About this exercise: Search the data for the string "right" and copy each line in which it appears.

-*-

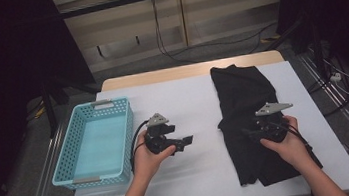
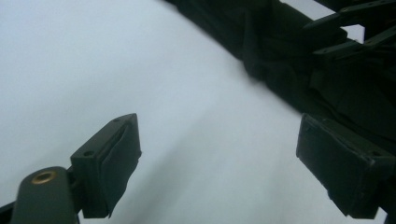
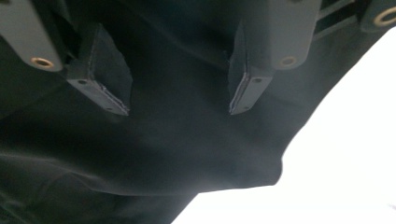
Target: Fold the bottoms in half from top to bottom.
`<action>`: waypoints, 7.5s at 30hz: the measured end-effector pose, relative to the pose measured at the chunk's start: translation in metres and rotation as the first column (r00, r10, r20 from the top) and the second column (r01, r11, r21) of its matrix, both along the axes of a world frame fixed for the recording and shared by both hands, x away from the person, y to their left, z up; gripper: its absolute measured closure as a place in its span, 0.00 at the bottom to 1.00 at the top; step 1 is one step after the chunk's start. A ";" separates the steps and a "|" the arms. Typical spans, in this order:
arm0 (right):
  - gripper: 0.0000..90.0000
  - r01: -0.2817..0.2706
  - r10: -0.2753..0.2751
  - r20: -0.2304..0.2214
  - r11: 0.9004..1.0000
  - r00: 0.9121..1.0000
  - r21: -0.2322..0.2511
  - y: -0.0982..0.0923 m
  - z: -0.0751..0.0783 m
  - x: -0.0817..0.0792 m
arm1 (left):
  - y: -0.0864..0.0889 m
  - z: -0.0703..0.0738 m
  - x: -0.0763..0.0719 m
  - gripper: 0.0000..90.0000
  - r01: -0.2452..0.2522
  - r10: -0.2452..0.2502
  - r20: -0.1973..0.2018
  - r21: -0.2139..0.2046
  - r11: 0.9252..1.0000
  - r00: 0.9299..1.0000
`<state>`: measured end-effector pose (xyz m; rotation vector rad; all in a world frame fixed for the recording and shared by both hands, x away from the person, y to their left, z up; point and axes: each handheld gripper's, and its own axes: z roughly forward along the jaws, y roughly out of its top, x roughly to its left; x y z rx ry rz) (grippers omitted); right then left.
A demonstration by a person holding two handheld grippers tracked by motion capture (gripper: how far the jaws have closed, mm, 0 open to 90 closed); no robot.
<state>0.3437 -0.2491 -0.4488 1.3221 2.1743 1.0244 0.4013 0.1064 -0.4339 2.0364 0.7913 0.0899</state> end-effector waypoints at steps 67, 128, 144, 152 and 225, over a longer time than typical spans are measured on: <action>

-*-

Written reply:
arm0 (right):
`<state>`: measured end-effector pose (xyz m; rotation vector rad; all in a world frame fixed for the recording and shared by both hands, x away from the person, y to their left, z up; point and axes: each handheld gripper's, and its own axes: z roughly forward along the jaws, y roughly out of its top, x roughly to its left; x y z rx ry rz) (grippers omitted); right then left.

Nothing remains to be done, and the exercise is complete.